▸ **TASK BRIEF**: Check each line of the records below for the word "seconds" and give the number of lines that have it, with nothing added.

[[ RECORDS FOR THIS TASK open ]]

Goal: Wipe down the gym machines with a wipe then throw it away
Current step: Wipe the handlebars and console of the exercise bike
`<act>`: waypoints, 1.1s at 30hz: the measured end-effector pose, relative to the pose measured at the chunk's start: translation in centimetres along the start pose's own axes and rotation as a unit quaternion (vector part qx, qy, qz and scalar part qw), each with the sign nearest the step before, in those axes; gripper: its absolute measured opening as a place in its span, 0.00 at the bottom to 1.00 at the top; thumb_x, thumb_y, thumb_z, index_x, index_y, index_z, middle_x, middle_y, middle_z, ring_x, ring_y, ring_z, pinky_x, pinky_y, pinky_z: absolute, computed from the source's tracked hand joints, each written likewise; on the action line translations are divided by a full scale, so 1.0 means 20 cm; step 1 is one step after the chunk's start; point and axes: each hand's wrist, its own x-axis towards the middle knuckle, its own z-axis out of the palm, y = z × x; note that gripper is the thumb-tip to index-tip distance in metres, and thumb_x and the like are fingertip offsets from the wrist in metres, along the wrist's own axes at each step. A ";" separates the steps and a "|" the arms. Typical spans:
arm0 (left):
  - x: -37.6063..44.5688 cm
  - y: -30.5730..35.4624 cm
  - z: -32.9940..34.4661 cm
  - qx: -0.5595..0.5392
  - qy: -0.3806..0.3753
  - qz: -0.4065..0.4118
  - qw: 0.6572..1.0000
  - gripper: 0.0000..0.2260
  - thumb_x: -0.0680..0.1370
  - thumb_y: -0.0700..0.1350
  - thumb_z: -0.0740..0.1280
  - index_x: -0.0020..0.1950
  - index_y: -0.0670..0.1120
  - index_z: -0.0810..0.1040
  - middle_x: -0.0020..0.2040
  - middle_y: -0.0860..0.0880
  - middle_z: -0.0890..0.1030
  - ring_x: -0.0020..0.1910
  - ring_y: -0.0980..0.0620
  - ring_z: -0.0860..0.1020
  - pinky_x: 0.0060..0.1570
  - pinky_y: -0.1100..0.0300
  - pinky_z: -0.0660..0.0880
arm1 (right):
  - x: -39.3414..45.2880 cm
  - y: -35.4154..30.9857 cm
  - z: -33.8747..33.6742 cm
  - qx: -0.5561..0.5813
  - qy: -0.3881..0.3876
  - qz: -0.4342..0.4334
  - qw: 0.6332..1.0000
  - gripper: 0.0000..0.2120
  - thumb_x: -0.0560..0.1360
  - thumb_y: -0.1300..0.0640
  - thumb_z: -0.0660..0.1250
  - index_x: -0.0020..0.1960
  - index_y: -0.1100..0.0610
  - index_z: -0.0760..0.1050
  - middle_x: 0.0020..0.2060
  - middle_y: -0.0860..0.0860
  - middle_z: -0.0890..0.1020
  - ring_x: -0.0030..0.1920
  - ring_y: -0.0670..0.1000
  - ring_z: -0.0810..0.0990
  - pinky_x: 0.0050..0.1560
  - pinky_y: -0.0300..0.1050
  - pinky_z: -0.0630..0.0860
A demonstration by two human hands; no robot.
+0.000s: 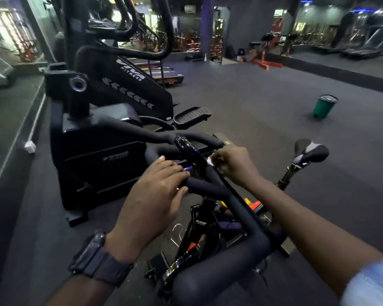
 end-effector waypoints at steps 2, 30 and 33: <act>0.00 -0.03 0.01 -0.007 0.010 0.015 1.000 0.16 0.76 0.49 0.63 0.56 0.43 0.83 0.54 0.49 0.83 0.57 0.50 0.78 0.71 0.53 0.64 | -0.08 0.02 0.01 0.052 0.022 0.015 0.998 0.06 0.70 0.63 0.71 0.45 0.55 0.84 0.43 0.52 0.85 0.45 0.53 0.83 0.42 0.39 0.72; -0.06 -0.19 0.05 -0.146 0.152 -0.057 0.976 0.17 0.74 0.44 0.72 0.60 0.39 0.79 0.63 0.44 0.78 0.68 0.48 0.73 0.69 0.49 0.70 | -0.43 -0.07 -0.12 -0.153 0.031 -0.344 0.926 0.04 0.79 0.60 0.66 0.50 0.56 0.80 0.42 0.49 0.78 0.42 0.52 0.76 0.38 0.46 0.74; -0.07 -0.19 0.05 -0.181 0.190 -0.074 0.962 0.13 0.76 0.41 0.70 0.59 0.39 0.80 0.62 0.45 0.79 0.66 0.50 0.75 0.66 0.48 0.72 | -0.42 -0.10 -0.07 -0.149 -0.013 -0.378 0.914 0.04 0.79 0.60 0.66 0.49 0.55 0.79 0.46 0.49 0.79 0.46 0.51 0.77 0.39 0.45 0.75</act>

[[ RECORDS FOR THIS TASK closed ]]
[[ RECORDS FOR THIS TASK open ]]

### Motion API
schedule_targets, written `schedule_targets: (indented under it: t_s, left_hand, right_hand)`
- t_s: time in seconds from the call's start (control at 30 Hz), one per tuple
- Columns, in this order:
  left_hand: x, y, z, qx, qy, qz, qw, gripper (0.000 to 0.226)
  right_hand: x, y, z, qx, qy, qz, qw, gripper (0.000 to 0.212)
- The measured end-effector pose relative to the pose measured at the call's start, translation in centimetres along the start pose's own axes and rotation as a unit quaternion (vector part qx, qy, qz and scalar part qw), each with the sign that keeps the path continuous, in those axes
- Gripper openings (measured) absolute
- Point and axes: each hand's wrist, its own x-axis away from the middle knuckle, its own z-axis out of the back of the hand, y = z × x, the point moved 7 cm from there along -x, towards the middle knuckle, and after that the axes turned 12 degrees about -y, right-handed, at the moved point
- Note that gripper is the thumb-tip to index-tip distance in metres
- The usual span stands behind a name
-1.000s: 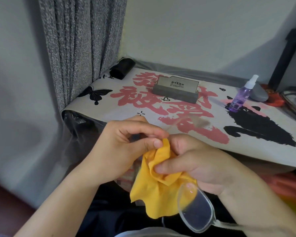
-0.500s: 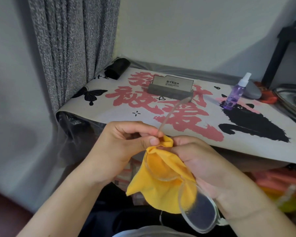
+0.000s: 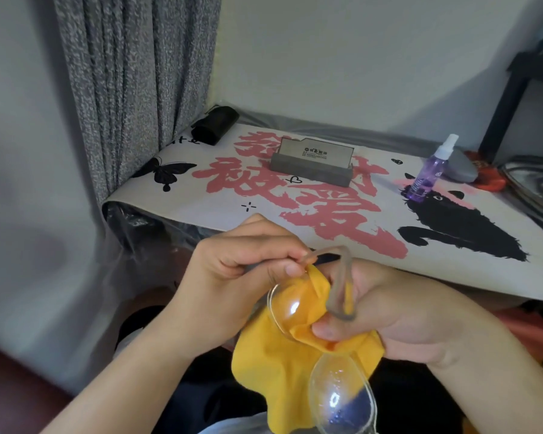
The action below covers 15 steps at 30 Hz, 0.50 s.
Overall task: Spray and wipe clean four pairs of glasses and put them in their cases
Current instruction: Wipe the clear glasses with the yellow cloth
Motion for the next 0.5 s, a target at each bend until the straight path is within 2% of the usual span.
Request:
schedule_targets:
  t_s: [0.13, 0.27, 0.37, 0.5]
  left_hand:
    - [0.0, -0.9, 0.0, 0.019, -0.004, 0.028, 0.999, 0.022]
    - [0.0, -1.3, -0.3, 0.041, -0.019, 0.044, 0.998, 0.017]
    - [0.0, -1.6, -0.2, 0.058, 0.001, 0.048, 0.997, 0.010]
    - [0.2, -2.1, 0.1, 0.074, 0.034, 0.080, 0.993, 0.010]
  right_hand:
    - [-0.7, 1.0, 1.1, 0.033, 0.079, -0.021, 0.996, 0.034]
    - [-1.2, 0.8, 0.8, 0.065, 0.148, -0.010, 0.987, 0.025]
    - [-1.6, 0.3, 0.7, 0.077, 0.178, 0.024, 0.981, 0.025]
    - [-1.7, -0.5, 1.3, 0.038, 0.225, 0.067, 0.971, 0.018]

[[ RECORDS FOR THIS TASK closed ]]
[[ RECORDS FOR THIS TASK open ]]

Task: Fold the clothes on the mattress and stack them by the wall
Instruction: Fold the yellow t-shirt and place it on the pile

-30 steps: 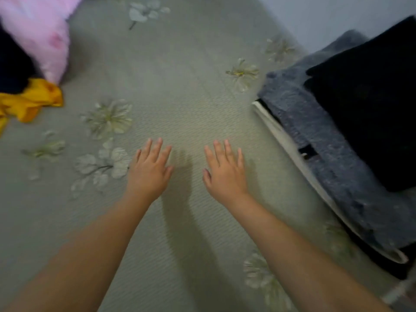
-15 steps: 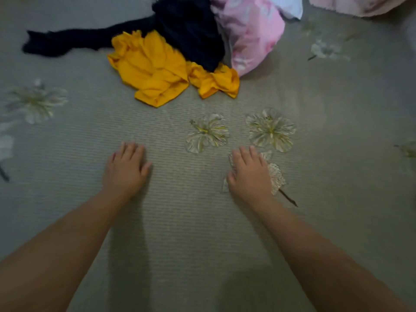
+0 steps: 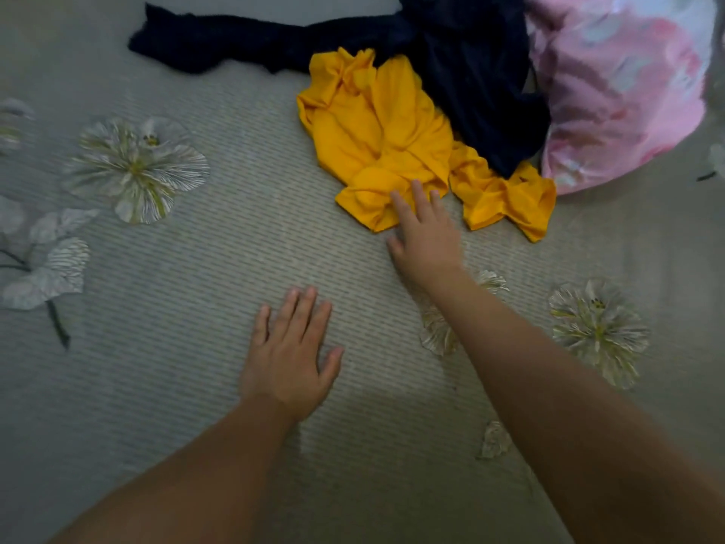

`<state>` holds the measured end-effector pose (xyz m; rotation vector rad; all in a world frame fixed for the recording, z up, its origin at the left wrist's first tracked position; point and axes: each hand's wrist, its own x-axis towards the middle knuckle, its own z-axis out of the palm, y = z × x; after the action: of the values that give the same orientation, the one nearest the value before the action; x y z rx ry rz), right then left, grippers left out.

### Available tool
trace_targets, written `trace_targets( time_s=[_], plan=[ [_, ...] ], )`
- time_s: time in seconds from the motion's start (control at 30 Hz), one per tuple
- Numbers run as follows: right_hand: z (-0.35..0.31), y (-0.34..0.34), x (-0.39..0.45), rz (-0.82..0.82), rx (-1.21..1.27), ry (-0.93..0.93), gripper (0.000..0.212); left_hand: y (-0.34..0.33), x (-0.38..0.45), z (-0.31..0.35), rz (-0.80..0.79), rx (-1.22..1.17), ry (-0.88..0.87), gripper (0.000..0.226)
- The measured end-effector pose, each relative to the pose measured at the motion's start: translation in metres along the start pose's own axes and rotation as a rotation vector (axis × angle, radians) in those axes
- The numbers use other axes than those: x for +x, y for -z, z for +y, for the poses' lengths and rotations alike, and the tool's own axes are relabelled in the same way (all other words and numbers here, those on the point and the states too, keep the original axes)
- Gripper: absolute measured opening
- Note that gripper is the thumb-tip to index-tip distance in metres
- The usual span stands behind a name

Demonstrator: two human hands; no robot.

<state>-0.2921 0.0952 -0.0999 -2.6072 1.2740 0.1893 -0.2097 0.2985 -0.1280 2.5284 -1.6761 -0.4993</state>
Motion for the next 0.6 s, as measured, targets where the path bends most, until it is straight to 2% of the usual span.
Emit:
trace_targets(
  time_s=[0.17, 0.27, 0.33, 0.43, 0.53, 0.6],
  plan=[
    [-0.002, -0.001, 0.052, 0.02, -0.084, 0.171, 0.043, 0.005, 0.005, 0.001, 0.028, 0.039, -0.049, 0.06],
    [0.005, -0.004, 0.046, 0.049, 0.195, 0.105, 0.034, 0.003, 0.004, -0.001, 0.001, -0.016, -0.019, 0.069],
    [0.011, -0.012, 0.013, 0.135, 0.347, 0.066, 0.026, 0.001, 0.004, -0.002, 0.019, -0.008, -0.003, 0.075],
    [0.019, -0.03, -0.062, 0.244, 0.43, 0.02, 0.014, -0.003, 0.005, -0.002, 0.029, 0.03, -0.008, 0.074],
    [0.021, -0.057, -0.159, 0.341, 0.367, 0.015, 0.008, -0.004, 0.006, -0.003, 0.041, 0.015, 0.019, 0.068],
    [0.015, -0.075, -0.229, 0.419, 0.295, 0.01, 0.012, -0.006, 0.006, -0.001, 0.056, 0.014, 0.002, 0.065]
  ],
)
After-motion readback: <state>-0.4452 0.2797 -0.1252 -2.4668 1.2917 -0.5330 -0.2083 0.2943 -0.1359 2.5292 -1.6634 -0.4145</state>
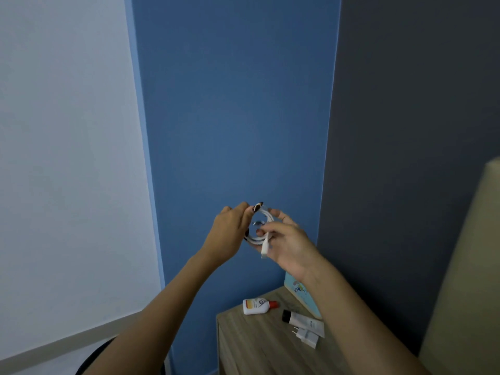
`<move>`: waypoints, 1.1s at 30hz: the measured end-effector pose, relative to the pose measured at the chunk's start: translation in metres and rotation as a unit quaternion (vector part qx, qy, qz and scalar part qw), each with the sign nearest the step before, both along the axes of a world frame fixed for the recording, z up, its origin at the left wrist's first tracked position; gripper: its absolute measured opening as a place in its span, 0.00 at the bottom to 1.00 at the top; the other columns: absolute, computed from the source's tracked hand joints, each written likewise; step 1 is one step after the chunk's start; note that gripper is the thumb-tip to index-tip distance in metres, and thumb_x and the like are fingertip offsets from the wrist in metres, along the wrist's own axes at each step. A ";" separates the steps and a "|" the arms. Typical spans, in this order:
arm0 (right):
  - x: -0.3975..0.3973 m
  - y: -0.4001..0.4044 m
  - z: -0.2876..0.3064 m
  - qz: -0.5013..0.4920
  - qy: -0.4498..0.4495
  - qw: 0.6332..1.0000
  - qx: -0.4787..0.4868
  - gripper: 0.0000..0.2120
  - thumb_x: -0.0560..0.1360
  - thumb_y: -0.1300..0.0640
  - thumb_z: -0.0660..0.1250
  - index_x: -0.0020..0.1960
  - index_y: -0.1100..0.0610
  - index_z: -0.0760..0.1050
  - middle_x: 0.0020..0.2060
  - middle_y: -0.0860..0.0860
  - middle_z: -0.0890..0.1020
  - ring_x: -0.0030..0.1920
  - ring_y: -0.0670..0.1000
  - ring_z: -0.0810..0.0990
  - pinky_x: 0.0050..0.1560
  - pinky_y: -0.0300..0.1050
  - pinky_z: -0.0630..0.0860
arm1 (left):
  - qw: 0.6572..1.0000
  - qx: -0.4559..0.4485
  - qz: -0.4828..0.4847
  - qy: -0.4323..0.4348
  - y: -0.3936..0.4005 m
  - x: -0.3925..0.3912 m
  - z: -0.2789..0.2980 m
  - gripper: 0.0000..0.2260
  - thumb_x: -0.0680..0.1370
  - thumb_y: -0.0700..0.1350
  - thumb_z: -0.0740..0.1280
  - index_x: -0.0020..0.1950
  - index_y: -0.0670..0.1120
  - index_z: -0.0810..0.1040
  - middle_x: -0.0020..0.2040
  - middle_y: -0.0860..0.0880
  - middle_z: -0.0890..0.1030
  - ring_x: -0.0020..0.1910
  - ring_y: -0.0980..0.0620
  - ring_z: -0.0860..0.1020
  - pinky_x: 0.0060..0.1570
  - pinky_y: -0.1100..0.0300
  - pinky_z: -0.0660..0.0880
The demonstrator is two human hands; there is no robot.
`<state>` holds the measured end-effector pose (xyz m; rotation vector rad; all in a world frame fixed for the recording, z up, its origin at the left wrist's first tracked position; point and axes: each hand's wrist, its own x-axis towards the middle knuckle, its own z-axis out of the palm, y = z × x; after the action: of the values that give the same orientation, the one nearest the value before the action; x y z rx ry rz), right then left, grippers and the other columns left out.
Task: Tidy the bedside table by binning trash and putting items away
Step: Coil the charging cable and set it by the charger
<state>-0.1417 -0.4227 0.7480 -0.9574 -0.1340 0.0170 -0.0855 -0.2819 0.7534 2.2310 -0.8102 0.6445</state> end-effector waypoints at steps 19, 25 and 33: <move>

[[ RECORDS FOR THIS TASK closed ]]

▸ **WRITTEN ANSWER**: 2